The software worlds and the non-software worlds have collided and will continue to do so. More and more “life-critical” equipment and products rely on software and even the Internet.
Those domains have had varied success in retrospective understanding of surprising events, to say the least. Investigative approaches that are firmly based on causal oversimplification and the “Bad Apple Theory” of deficient individual attributes (like the Five Whys) have shown to not only be unhelpful, but objectively made learning harder, not easier. As a result, people who have made mistakes or involved in accidents have been fired, banned from their profession, and thrown in jail for some of the very things that you could find in a Five Whys.
I sometimes feel nervous that these oversimplifications will still be around when my daughter and son are older. If they were to make a mistake, would they be blamed as a cause? I strongly believe that we can leave these old ways behind us and do much better.
My goal is not to vilify an approach, but to state explicitly that if the world is to become safer, then we have to eschew this simplicity; it will only get better if we embrace the complexity, not ignore it.
Epilogue: The Longer Version For Those Who Have The Stomach For Complexity Theory
The Five Whys approach follows a Newtonian-Cartesian worldview. This is a worldview that is seductively satisfying and compellingly simple.

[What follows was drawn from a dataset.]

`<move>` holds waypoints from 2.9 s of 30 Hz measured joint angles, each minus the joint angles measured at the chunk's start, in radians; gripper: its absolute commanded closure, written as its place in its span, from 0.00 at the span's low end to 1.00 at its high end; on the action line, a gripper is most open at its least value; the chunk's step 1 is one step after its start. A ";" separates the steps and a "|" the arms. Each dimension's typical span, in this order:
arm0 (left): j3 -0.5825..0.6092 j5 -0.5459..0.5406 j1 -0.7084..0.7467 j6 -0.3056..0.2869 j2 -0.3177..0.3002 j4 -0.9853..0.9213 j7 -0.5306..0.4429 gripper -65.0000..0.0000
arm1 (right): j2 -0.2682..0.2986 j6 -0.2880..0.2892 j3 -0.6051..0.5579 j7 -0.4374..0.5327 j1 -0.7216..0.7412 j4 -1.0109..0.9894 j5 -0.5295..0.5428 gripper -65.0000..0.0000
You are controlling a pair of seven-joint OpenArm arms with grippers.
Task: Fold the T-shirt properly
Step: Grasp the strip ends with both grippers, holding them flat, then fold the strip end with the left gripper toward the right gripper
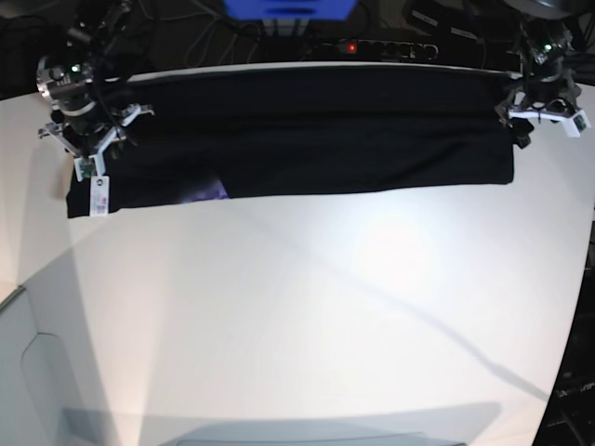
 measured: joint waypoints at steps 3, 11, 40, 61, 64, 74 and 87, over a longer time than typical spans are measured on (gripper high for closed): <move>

But it’s also false in the world we live in.
What do I mean by this?
There are five areas why the Five Whys firmly sits in a Newtonian-Cartesian worldview that we should eschew when it comes to learning from past events. This is a Cliff Notes version of “The complexity of failure: Implications of complexity theory for safety investigations” –
First, it is reductionist. The narrative built by the Five Whys sits on the idea that if you can construct a causal chain, then you’ll have something to work with. In other words: to understand the system, you pull it apart into its constituent parts. Know how the parts interact, and you know the system.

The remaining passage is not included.